Panel Urges Mammograms at 50, Not 40 Sign in to Recommend














Most women should start regular breast cancer screening at age 50, not 40, according to new guidelines released Monday by an influential group that provides guidance to doctors, insurance companies and policy makers.

The new recommendations, which do not apply to a small group of women with unusual risk factors for breast cancer, reverse longstanding guidelines and are aimed at reducing harm from overtreatment, the group says. It also says women age 50 to 74 should have mammograms less frequently — every two years, rather than every year. And it said doctors should stop teaching women to examine their breasts on a regular basis.

Just seven years ago, the same group, the United States Preventive Services Task Force, with different members, recommended that women have mammograms every one to two years starting at age 40. It found too little evidence to take a stand on breast self-examinations.

The task force is an independent panel of experts in prevention and primary care appointed by the federal Department of Health and Human Services.

Its new guidelines, which are different from those of some professional and advocacy organizations, are published online in The Annals of Internal Medicine They are likely to touch off yet another round of controversy over the benefits of screening for breast cancer.

Dr. Diana Petitti, vice chairwoman of the task force and a professor of biomedical informatics at Arizona State University, said the guidelines were based on new data and analyses and were aimed at reducing the potential harm from overscreening.

While many women do not think a screening test can be harmful, medical experts say the risks are real. A test can trigger unnecessary further tests, like biopsies, that can create extreme anxiety. And mammograms can find cancers that grow so slowly that they never would be noticed in a woman’s lifetime, resulting in unnecessary treatment.

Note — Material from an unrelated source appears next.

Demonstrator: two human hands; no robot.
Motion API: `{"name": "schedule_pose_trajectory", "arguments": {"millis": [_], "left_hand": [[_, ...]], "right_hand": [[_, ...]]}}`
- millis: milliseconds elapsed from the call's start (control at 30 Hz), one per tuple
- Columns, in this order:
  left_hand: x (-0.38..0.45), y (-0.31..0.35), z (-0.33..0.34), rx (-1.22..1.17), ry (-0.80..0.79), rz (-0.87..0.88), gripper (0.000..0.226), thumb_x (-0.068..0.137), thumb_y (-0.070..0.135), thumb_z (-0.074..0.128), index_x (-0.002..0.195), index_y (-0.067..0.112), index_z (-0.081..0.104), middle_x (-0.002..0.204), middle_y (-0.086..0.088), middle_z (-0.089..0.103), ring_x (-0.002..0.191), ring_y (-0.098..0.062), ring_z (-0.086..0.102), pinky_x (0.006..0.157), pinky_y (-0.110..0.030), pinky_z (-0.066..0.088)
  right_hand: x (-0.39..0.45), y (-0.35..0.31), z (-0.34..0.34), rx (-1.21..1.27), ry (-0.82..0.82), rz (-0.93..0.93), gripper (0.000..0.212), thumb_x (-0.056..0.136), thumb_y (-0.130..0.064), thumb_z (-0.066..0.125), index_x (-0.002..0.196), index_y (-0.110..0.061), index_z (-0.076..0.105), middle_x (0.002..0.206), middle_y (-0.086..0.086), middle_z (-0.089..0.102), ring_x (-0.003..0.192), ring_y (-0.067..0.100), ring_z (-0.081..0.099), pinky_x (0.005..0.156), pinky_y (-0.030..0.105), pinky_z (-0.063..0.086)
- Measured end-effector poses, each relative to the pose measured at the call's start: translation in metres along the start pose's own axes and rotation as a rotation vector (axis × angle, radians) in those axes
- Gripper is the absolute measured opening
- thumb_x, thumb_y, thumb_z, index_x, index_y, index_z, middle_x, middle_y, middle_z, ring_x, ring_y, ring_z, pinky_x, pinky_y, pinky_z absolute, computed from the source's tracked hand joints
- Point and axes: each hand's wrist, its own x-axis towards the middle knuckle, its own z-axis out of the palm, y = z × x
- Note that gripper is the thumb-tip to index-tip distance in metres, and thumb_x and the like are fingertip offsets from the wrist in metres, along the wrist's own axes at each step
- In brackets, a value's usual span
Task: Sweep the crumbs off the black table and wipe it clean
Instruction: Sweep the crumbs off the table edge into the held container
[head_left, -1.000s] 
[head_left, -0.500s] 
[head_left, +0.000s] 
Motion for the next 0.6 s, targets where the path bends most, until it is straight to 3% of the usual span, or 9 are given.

Over all, the report says, the modest benefit of mammograms — reducing the breast cancer death rate by 15 percent — must be weighed against the harms. And those harms loom larger for women in their 40s, who are 60 percent more likely to experience them than women 50 and older but are less likely to have breast cancer, skewing the risk-benefit equation. The task force concluded that one cancer death is prevented for every 1,904 women age 40 to 49 who are screened for 10 years, compared with one death for every 1,339 women age 50 to 59, and one death for every 377 women age 60 to 69.

The guidelines are not meant for women at increased risk for breast cancer because they have a gene mutation that makes the cancer more likely or because they had extensive chest radiation. The task force said there was not enough information to know whether those women would be helped by more frequent mammograms or by having the test in their 40s. Other experts said women with close relatives with breast cancer were also at high risk.

Dr. Petitti said she knew the new guidelines would be a shock for many women, but, she said, “we have to say what we see based on the science and the data.”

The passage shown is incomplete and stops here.